Bad Faith is Required When the Right Applies

Moreover, a Government act or omission that contributes to a witness's (or other proof's) placement beyond a court's power—i.e., a circumstance (not present here) in which a court could, absent executive-branch hurdles, have compelled the witness's appearance—is not ipso facto a constitutional infringement. Rather, a defendant claiming a violation of "his right of compulsory process . . . must first make an initial showing that the government has acted in bad faith, and . . . must then make some plausible showing that the testimony of the [unreachable] witness would have been both material and favorable to his defense." Damra, 621 F.3d at 489-90. Here, Ologeanu's claim turns on the Court's inability to compel production of the relevant proof. Again, the defense does not peg its lack of access to any Government act or omission, much less one tainted by bad-faith. Thus, even if the compulsory process right were properly implicated on this record (and again, it is not), Movant would falter at Damra's first prong. To be clear, Defendant's inability to show bad faith does not merely foreclose the dismissal request, it fatally undermines the basis for that request; that is, Defendant shows no constitutional infirmity.
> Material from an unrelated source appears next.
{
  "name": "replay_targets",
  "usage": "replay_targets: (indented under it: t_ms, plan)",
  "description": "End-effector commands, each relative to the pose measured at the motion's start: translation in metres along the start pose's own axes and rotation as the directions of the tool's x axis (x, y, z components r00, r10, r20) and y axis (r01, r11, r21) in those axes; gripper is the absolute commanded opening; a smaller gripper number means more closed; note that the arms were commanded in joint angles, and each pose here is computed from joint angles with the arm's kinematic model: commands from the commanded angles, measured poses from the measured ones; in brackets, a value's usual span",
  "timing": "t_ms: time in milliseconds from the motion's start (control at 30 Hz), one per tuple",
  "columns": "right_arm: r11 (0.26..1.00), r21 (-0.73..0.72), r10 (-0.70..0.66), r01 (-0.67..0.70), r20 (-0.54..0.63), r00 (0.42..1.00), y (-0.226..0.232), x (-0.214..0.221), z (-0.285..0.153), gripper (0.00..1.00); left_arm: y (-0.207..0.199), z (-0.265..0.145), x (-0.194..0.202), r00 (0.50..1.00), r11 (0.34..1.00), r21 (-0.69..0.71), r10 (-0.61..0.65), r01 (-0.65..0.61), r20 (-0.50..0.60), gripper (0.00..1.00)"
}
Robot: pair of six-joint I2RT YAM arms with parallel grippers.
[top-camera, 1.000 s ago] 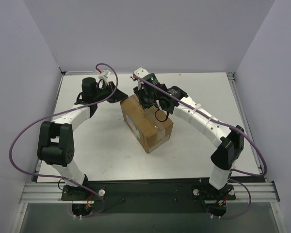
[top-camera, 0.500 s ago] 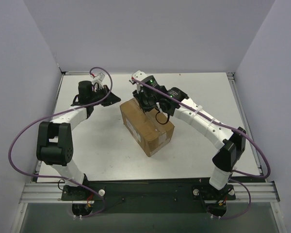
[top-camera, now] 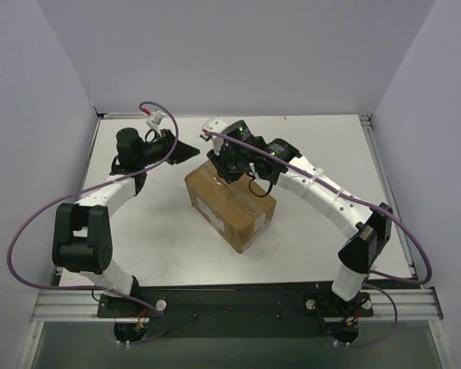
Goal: Unpack the express box
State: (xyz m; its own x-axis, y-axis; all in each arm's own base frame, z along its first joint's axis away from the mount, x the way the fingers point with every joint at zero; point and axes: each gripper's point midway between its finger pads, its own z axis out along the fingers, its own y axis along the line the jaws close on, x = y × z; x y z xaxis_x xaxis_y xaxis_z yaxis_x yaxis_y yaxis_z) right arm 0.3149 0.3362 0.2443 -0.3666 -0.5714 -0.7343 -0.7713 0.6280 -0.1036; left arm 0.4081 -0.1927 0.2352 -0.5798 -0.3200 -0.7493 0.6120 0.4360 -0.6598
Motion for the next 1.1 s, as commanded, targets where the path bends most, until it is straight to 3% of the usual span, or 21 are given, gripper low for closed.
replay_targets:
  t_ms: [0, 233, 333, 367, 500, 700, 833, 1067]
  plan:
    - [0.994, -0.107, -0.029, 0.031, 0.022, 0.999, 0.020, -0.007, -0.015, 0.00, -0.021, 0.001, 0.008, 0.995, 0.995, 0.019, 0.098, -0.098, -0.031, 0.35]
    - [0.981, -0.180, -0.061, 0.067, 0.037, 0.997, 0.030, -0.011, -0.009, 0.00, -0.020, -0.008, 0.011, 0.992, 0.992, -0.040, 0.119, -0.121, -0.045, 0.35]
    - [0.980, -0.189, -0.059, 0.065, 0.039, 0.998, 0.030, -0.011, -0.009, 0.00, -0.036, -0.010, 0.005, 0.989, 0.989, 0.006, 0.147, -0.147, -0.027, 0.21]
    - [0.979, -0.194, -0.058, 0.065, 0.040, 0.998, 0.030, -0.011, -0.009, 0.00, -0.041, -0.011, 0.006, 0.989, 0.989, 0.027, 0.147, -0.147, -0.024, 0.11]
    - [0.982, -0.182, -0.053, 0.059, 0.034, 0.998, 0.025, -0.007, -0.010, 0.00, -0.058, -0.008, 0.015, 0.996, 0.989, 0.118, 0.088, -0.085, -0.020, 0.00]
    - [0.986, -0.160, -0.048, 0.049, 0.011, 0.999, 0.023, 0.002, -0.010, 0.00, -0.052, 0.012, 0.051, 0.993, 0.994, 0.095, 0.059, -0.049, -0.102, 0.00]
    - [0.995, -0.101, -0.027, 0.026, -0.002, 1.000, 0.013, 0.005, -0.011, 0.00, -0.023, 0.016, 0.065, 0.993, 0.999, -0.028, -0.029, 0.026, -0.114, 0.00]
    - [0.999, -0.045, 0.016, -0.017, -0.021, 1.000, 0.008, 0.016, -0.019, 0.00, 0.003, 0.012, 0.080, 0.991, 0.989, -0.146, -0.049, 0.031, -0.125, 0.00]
The cases present two general scenarios: The Government ordered the potential witness deported or denied access to the country for a witness willing to appear. See Valenzuela-Bernal, 102 S. Ct. at 3448 ("deported witnesses"); Damra, 621 F.3d at 489 ("deporting a potential witness"); Theresius Filippi, 918 F.2d at 247 (witness "would have willingly appeared at trial but was unable on his own to overcome the immigration hurdles blocking his entry into the United States").

Ologeanu attempts to distinguish Damra on the hypothesis that "United States district courts are the only available venue for prosecution of the allegedly criminal conduct at issue there[,]" while Movant's alleged crimes, if dismissed, "would likely result in a prosecution in Romania[.]" DE 541 at 5-6. This argument is unavailing for multiple reasons. Among them: (1) Defendant fails to show that availability of an alternative venue was relevant to Damra's rationale; (2) Damra does not once mention the word 'venue,' see generally, 621 F.3d 474; and (3) Defendant offers naught but ipse dixit to show that dismissal here would "likely" lead to a Romanian prosecution. DE 541 at 6. [Ologeanu's speculation regarding a possible Romanian venue is also somewhat contrary to Co-Defendant Nistor's view that the acts alleged in the Indictment were "compliant with Romanian law." DE 459-1 at 13; see also id. ("[T]here is no allegation that Romanian authorities have pursued, or are pursuing, any criminal charges . . . related to this case.").] Movant's conjecture regarding the availability of an alternative foreign venue—an issue of dubious relevance to the constitutional claim undergirding Ologeanu's motion—hardly justifies the "extraordinary remedy of dismissal of the indictment[.]" United States v. Talbot, 825 F.2d 991, 998 n.5 (6th Cir. 1987). Taken too far, the argument would result in international crimes being triable nowhere.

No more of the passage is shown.